_Instructions for the task_. No picture should appear in the copy. Transcribe exactly, and only, the lines from the one with "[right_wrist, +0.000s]" through the last line of the data below.
__________________________________________________
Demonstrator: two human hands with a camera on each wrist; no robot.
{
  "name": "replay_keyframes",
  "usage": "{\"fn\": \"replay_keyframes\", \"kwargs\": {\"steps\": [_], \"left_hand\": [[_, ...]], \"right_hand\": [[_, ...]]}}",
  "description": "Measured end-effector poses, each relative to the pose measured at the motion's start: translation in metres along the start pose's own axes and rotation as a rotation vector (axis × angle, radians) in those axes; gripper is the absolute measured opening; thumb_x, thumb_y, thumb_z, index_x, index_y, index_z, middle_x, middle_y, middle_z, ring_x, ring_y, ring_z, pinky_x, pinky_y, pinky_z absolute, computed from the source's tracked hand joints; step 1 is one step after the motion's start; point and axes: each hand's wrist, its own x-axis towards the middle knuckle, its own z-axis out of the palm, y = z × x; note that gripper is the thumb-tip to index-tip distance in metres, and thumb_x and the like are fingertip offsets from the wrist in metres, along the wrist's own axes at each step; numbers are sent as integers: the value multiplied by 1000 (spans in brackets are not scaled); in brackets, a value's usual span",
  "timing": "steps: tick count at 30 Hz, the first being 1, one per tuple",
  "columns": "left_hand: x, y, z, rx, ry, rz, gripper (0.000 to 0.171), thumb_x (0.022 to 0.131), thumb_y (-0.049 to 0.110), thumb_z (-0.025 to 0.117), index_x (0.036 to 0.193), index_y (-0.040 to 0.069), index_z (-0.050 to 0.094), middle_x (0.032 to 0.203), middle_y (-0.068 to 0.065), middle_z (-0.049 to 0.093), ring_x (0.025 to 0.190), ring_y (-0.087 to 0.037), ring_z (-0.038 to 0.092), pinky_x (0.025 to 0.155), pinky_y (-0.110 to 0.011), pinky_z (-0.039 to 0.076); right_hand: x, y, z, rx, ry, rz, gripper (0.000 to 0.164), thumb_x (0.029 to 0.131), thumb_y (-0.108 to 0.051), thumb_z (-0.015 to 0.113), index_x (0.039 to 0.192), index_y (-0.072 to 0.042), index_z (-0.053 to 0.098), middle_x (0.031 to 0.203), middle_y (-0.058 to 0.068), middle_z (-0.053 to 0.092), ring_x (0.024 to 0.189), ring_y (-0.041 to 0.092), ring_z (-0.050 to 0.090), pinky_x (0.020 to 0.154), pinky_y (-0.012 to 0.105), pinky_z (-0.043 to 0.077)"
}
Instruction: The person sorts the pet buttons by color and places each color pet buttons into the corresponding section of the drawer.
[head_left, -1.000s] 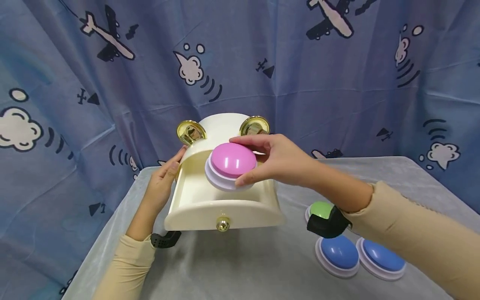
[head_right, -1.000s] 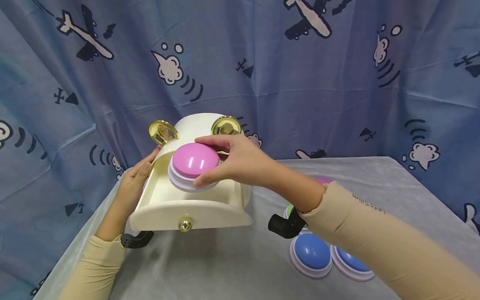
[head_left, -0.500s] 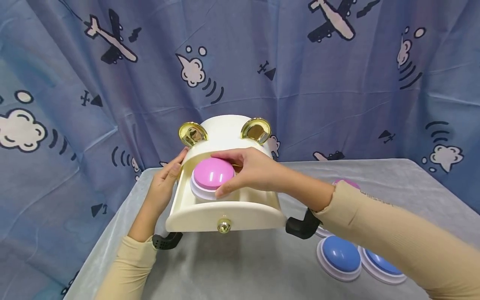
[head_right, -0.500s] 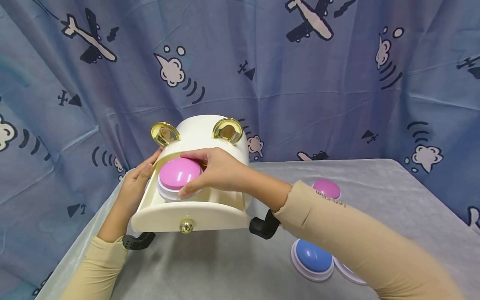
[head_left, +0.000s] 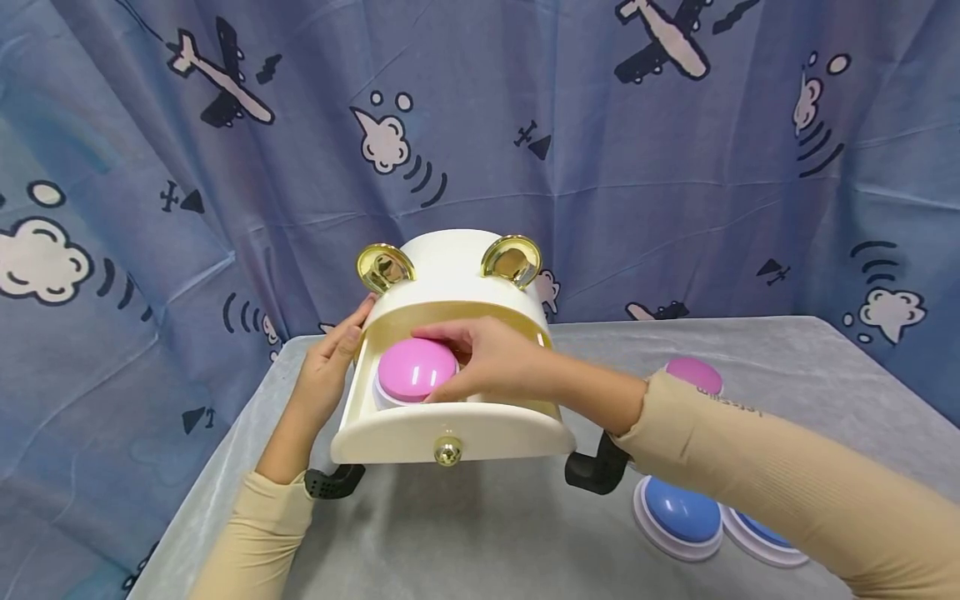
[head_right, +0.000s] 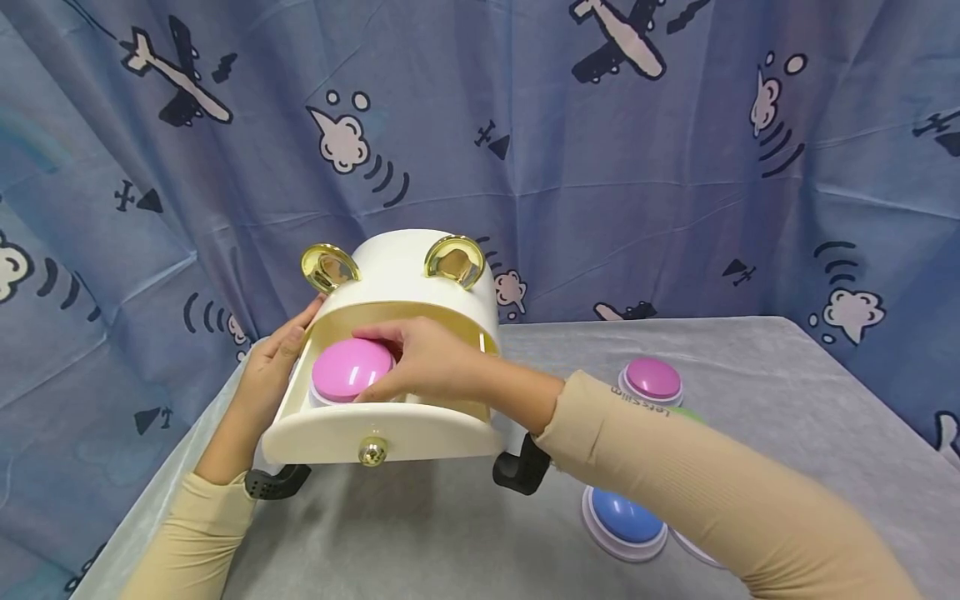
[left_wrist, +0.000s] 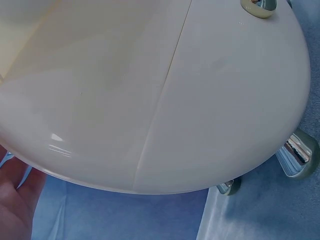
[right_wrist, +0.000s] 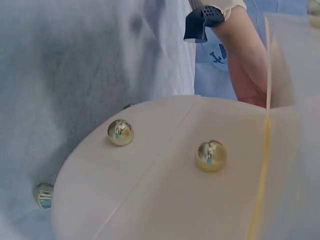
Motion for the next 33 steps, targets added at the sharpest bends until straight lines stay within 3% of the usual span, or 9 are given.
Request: {"fn": "replay_keyframes", "kwargs": {"steps": [10, 18, 23, 33], "left_hand": [[0, 1, 1, 3, -4, 0, 46, 110, 24, 36, 149, 2, 43, 159, -11, 37, 140, 8, 37, 114, -8, 30], [-1, 3, 1, 0, 0, 6, 46, 110, 24, 36, 149, 1, 43, 158, -12, 37, 141, 5, 37, 115, -9, 29], [-1, 2, 1, 9, -5, 6, 46, 110, 25, 35, 149, 0, 42, 159, -12, 36, 142, 4, 36, 115, -9, 29], [0, 2, 1, -8, -1, 8, 47, 110, 25, 35, 149, 0, 42, 159, -14, 36, 139, 9, 37, 114, -8, 29]], "right_hand": [[2, 0, 8, -6, -26, 19, 72, 78, -13, 84, 143, -8, 54, 139, 6, 62, 116, 15, 61, 102, 28, 52], [2, -1, 7, -24, -49, 6, 75, 79, -8, 82, 146, -2, 48, 147, 10, 55, 132, 20, 55, 113, 32, 45], [-15, -10, -6, -4, -25, -20, 74, 79, -6, 82, 146, -1, 48, 150, 11, 52, 142, 24, 46, 118, 36, 38], [-57, -14, -52, 91, 148, -18, 72, 74, -7, 87, 139, -6, 56, 143, 10, 58, 136, 23, 53, 109, 30, 46]]}}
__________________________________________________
_Final answer_.
[right_wrist, +0.000s] 
Motion for the next 33 steps, targets added at the sharpest bends until straight lines stay within 3% of the usual span, or 9 are given.
Request: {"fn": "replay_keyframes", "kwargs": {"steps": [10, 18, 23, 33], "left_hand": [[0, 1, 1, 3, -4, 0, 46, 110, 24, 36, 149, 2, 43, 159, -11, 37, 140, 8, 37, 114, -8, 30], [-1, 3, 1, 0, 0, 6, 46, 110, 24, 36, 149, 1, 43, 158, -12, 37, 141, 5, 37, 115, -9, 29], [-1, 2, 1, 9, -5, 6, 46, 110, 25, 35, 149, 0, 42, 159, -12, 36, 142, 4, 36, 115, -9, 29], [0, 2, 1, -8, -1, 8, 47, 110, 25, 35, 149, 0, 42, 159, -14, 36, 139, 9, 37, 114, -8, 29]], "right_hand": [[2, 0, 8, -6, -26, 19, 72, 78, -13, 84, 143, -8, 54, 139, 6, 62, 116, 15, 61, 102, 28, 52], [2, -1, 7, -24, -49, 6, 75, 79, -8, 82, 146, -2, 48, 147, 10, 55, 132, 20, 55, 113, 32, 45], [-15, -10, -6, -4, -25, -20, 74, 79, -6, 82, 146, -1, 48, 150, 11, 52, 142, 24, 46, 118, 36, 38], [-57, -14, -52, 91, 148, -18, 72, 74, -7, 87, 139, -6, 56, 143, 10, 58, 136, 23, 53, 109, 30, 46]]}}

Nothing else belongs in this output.